EXERCISE MATERIALS: Begin
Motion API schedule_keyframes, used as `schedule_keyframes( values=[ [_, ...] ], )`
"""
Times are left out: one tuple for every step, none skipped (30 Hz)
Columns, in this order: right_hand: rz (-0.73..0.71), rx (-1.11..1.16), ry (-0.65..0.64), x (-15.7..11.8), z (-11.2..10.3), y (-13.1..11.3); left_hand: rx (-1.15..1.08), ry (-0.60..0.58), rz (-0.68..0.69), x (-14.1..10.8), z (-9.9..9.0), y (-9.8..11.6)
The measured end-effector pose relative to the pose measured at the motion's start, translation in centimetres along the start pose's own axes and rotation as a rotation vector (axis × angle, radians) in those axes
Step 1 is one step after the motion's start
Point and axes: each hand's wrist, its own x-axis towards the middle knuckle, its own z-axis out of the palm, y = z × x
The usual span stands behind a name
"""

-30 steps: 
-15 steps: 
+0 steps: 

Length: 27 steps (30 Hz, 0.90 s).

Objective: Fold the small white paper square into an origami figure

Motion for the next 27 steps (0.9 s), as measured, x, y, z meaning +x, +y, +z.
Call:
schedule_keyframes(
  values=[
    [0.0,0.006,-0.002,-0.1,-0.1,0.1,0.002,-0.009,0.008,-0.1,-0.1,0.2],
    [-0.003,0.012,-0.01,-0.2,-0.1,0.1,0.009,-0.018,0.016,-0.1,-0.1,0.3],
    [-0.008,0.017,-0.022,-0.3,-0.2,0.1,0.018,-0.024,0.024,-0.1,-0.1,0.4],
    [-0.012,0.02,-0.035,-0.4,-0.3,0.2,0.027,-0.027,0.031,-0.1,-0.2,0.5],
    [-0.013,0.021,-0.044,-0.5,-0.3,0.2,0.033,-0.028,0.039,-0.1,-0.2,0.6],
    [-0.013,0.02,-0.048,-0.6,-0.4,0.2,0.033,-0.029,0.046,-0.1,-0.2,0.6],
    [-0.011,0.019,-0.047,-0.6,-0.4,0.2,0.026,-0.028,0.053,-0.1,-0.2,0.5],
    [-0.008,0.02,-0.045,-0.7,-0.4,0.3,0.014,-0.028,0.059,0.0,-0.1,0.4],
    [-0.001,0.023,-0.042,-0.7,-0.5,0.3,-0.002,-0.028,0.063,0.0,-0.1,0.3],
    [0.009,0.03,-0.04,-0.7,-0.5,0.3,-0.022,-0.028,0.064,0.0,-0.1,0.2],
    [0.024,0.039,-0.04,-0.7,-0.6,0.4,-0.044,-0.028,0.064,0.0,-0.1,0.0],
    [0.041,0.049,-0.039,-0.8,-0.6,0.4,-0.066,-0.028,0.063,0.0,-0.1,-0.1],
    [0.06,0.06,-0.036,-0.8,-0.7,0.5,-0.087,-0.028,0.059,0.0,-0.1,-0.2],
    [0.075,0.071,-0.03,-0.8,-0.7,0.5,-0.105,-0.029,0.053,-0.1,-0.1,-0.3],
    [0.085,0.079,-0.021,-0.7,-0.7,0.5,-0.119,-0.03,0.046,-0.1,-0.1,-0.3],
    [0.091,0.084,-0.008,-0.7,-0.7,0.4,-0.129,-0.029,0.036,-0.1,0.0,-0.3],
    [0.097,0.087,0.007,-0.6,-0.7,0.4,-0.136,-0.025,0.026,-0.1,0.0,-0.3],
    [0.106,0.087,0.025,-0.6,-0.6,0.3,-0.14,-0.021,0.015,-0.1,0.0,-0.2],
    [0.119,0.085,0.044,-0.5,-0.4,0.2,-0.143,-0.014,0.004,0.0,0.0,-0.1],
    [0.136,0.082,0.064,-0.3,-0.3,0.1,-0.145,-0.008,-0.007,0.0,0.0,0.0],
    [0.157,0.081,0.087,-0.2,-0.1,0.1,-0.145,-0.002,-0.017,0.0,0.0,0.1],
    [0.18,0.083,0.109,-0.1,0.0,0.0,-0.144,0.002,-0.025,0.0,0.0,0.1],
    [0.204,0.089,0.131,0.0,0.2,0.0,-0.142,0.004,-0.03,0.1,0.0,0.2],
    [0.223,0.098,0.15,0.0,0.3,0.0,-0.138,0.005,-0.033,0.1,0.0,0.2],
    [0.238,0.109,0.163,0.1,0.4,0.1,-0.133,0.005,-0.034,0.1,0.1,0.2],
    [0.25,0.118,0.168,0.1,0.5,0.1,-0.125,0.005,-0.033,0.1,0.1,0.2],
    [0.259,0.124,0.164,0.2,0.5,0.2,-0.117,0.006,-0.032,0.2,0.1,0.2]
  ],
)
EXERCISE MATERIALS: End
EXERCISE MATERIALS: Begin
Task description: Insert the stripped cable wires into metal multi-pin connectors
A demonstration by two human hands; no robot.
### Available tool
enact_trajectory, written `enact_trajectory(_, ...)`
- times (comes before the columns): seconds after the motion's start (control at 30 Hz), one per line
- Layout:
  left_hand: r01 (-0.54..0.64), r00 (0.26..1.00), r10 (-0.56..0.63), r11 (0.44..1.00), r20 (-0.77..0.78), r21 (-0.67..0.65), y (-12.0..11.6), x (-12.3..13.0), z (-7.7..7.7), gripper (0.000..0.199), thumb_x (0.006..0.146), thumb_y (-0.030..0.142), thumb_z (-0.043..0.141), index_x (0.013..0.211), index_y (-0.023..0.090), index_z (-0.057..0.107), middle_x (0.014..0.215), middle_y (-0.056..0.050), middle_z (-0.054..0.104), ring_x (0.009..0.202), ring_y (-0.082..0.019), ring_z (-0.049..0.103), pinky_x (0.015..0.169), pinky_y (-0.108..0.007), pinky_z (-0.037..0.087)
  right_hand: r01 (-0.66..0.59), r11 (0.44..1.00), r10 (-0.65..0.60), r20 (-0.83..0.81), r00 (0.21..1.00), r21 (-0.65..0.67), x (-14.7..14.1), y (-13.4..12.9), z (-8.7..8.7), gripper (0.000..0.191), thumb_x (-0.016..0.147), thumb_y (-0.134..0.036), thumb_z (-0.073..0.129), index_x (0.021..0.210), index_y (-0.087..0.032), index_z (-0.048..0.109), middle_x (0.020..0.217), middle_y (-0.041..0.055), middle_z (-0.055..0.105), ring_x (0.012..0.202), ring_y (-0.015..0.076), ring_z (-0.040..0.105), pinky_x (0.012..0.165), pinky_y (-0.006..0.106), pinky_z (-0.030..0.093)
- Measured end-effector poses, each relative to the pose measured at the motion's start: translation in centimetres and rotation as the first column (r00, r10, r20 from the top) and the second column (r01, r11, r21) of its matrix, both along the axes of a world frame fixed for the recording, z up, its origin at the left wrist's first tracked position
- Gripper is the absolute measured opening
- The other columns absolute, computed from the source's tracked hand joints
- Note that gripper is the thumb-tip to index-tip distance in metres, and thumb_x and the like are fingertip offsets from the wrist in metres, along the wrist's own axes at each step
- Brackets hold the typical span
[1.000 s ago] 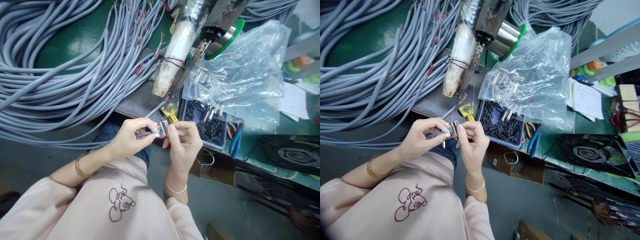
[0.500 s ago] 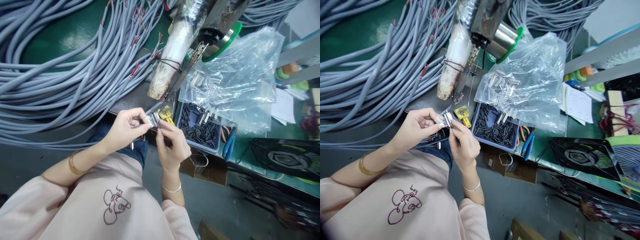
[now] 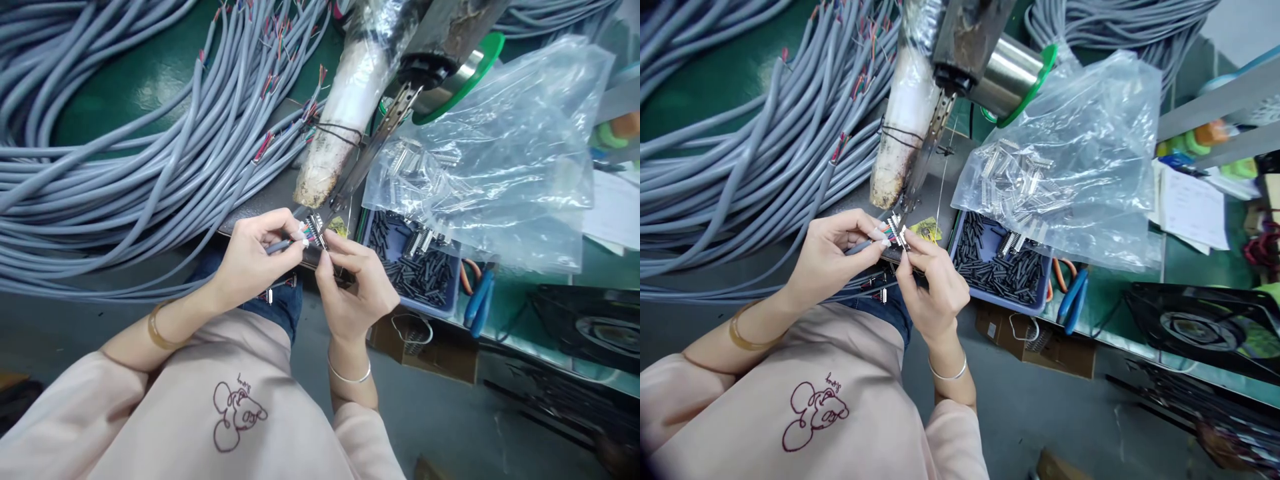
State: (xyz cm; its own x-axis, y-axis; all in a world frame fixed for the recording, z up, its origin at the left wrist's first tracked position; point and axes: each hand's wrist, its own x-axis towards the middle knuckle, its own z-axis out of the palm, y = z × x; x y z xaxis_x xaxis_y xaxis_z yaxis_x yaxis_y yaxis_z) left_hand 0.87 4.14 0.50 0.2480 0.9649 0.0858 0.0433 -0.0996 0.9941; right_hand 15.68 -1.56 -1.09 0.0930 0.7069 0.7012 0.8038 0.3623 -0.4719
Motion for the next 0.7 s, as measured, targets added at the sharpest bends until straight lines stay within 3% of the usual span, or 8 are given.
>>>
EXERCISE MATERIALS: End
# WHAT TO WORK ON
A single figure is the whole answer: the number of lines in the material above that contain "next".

# WRITTEN REPLY
2